(En recuerdo a las víctimas del 11-M y del 11-S, y de todas las victimas caídas por la barbarie de las idolatrías, que es la peor de las enfermedades).
Por las vías de acero, sus cuerpos vi, triturados;
amontonados, dentro, los pedazos dispersos
de sus cuerpos silenciosos, inocentes, ciegos…,
estaban enredados entre la chatarra ardiente.
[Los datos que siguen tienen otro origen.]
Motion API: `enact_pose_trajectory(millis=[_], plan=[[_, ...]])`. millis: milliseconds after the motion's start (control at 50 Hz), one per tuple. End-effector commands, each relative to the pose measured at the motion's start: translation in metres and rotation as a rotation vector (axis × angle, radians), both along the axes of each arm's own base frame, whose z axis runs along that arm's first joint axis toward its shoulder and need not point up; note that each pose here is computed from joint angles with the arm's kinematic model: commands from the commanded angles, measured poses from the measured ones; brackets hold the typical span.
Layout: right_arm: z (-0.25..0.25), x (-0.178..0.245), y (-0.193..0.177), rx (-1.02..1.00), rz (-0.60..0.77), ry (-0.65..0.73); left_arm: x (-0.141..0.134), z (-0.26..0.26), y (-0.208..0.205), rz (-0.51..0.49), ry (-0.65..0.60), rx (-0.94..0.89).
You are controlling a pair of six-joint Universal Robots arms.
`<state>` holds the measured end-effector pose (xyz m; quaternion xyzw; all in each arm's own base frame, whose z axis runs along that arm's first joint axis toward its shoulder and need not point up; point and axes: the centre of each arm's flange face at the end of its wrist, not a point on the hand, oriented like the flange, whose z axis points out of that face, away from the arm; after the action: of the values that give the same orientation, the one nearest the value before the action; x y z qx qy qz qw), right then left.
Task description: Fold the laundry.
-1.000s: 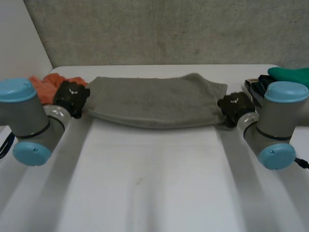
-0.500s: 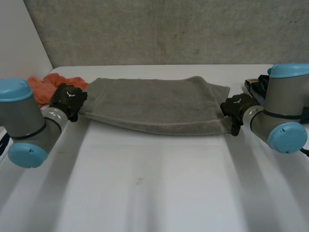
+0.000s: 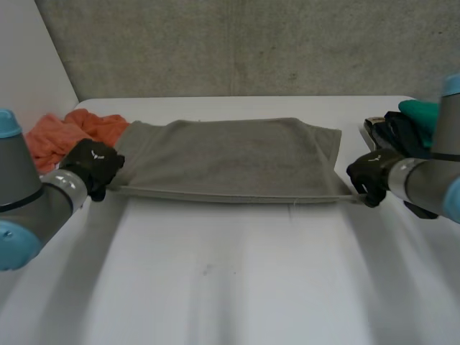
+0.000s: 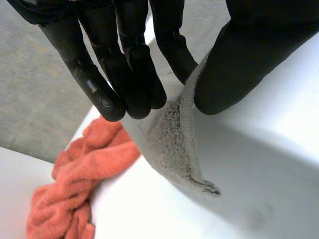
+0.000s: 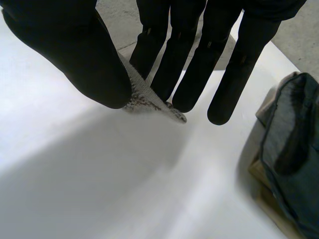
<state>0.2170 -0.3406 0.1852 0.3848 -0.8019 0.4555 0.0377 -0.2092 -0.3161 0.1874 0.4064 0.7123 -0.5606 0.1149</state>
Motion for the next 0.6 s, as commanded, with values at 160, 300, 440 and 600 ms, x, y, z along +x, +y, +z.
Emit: enact_pose_trajectory(millis=[160, 300, 440, 600], plan=[[0.004, -0.048, 0.085, 0.105, 0.286, 0.396, 0.024, -0.009, 0.088, -0.098, -0.216, 0.443], [0.005, -0.035, 0.084, 0.033, 0.265, 0.346, 0.013, 0.011, 0.058, -0.099, -0.190, 0.305], [0.013, -0.020, 0.036, -0.143, 0.144, 0.215, -0.006, 0.015, 0.006, -0.083, -0.177, 0.170], [0.016, -0.003, -0.025, -0.337, 0.023, 0.081, -0.028, 0.005, -0.059, -0.007, -0.160, 0.025]])
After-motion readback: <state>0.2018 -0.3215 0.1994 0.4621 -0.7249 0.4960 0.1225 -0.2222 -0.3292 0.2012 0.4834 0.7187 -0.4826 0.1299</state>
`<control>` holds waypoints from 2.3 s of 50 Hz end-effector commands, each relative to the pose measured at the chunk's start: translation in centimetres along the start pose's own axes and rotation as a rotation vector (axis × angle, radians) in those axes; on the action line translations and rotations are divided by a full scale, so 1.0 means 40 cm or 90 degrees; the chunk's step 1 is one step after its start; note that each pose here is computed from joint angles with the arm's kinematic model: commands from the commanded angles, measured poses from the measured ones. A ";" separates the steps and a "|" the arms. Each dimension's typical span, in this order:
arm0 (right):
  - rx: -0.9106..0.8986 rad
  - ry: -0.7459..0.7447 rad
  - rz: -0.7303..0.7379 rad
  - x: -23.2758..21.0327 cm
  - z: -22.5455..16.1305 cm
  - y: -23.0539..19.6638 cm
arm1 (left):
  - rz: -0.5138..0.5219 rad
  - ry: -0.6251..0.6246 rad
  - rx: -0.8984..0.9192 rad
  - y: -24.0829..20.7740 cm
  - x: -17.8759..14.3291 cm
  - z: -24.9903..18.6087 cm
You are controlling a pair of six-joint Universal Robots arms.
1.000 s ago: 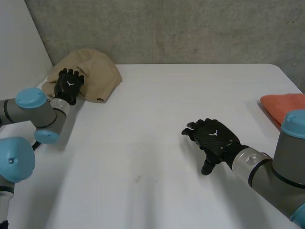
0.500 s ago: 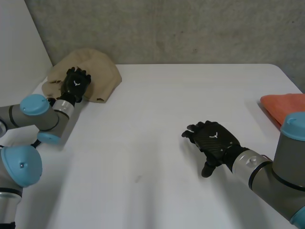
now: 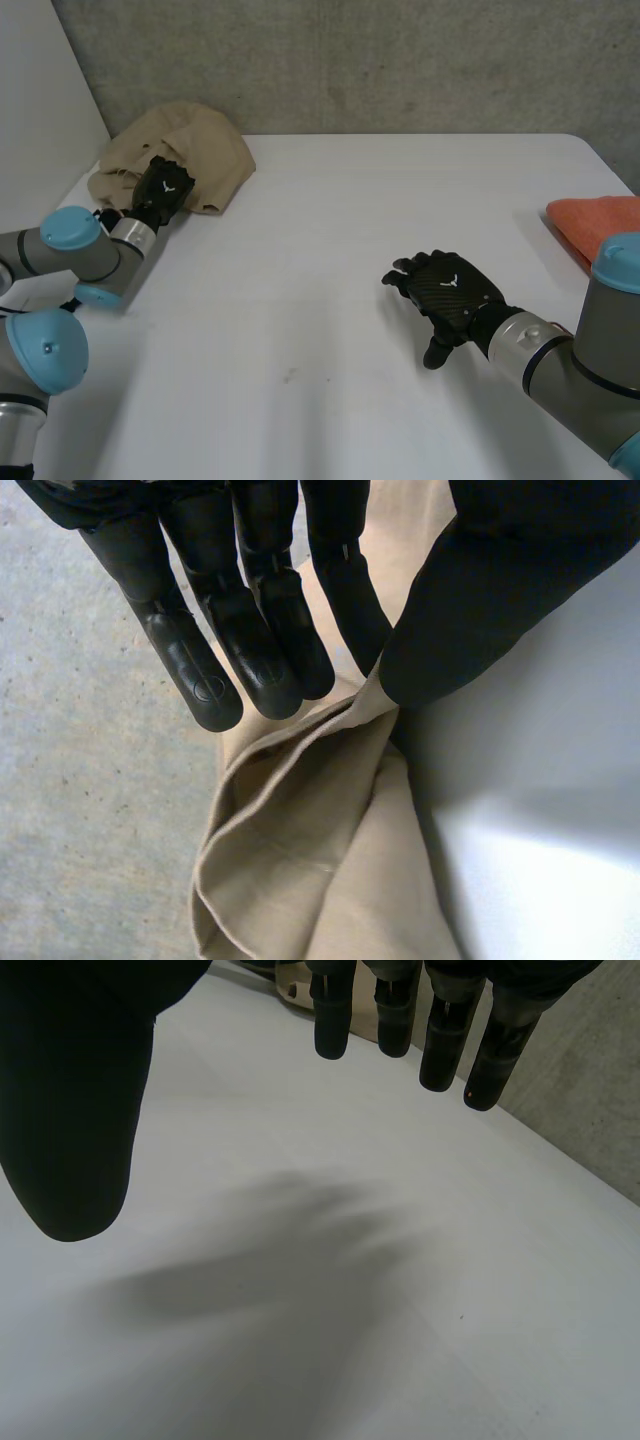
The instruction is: Fold the laundry.
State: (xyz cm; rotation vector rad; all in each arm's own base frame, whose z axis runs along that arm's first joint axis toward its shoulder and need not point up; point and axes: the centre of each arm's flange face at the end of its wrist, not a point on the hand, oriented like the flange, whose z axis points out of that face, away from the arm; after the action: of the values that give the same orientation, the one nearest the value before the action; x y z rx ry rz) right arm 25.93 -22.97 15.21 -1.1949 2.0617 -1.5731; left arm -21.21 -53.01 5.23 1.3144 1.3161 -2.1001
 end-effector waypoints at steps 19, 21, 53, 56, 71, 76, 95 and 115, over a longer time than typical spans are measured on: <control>0.018 0.007 -0.008 0.005 -0.015 -0.025 | -0.097 0.031 0.019 -0.319 -0.115 -0.061; 0.017 0.007 -0.007 0.004 -0.016 -0.025 | -0.104 0.042 0.007 -0.321 -0.108 -0.076; 0.035 0.207 0.036 0.214 -0.054 -0.063 | -0.430 0.516 0.026 -1.033 0.193 -0.697; 0.036 0.205 0.037 0.214 -0.053 -0.064 | -0.438 0.476 0.051 -1.054 0.153 -0.683; 0.034 0.195 0.038 0.203 -0.052 -0.061 | -0.339 0.067 -0.041 -0.703 -0.084 -0.296; 0.034 0.194 0.038 0.201 -0.052 -0.062 | -0.243 0.041 -0.076 -0.579 -0.108 -0.232; 0.028 0.190 0.039 0.195 -0.052 -0.054 | -0.123 0.167 -0.137 -0.337 -0.039 -0.146; 0.023 0.189 0.038 0.193 -0.050 -0.049 | -0.084 0.166 -0.139 -0.292 -0.001 -0.124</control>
State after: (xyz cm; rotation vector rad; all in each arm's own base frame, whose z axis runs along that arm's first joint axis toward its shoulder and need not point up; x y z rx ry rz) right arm 20.74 -27.52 19.65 -0.9234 2.2075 -1.8443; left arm -26.01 -42.62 10.87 1.4838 1.7331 -1.8331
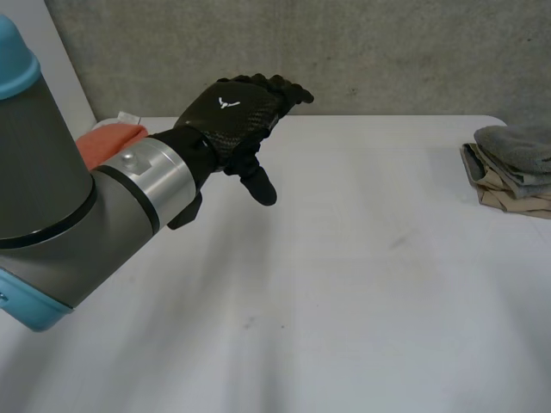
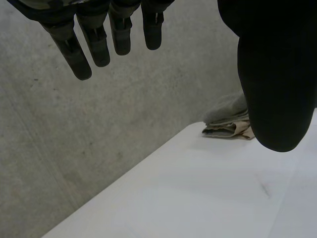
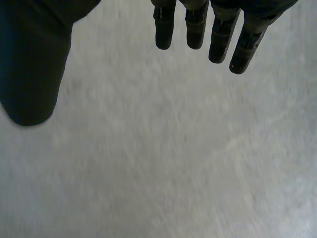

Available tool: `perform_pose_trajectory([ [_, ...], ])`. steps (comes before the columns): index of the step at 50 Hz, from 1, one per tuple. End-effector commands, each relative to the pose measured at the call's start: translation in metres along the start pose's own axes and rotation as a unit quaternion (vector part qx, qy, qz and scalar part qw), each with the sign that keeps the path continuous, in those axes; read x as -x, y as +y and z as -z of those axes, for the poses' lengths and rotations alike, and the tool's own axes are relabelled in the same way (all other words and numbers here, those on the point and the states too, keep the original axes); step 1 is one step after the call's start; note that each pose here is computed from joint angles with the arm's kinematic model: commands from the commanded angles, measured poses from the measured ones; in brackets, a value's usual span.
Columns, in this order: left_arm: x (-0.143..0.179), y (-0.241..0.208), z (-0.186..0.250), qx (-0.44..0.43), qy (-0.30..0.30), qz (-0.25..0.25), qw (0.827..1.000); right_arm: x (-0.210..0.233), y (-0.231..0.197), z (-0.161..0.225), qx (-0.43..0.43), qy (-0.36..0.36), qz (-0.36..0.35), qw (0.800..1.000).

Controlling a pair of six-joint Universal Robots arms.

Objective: Fold the laundry.

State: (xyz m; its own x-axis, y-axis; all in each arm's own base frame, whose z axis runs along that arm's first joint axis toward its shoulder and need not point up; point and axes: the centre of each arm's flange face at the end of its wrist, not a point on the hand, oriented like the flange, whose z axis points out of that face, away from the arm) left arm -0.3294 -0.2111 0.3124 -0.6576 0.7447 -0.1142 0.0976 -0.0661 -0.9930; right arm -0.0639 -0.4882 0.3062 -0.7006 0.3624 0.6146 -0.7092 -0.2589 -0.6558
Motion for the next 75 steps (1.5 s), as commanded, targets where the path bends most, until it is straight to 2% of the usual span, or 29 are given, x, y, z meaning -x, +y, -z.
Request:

Advertí en sus rostros y en los de todos,
contraídos los ojos de sorpresa y espanto,
el horror de quien observa sin distancia,
el temor a una cuita que se crece en el llanto;
que se escuda en el peor de los opios.
Precipitada la gente, confusa en ideas,
reflejaban la barbarie en sus aturdidos sentidos;
llegaron al encuentro de tanto inocente
vilmente vencidos sobre un suelo ahora rojo,
saturado de la sangre hasta entonces caliente.
Dieron ayuda, llorando, a todo hermano caído,
en el desconcierto de un hecho inhumano.
Caían nubes grises de horror e injusticia
y silenciosas lagrimas lavaban el hollín de maldad
que había cubierto en pocos minutos el espacio.
Todos en uno, unidos en el dolor y en el aturdimiento
de no entender muy bien lo que se estaba viviendo,
pero con la dura sospecha de lo ya inevitablemente cierto,
de la injusticia y el salvajismo que se había cometido
y que había regado el campo con el dolor de las ausencias;
saturando el bosque de los recuerdos, para siempre, jamás.
Volaron, en tropel, seres alados desde el limbo
y desviaron ánimas a nirvana de espacio inconcluso,
con un último y definitivo silencio.